--- WHAT IS NEEDED ---
Please keep the images out and set down the data exactly as given.

:::::

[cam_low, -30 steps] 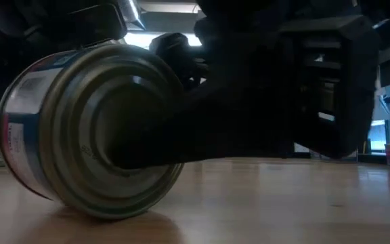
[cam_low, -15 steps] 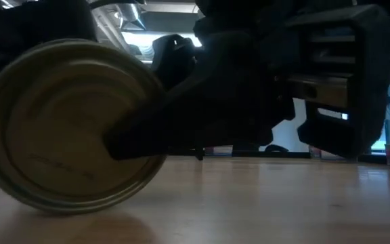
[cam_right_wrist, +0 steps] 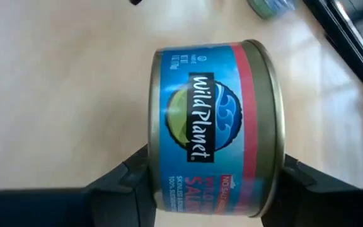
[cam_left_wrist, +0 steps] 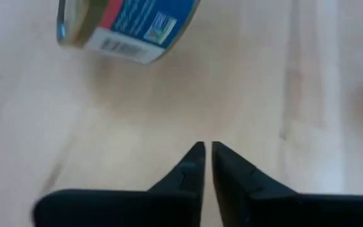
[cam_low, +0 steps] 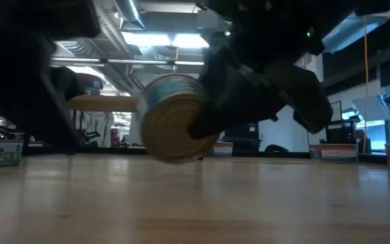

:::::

--- RESULT OF THE EXERCISE ---
[cam_low, -30 steps] 
[cam_low, -15 steps] 
[cam_right_wrist, +0 steps] 
[cam_left_wrist, +0 steps] 
[cam_low, +0 steps] 

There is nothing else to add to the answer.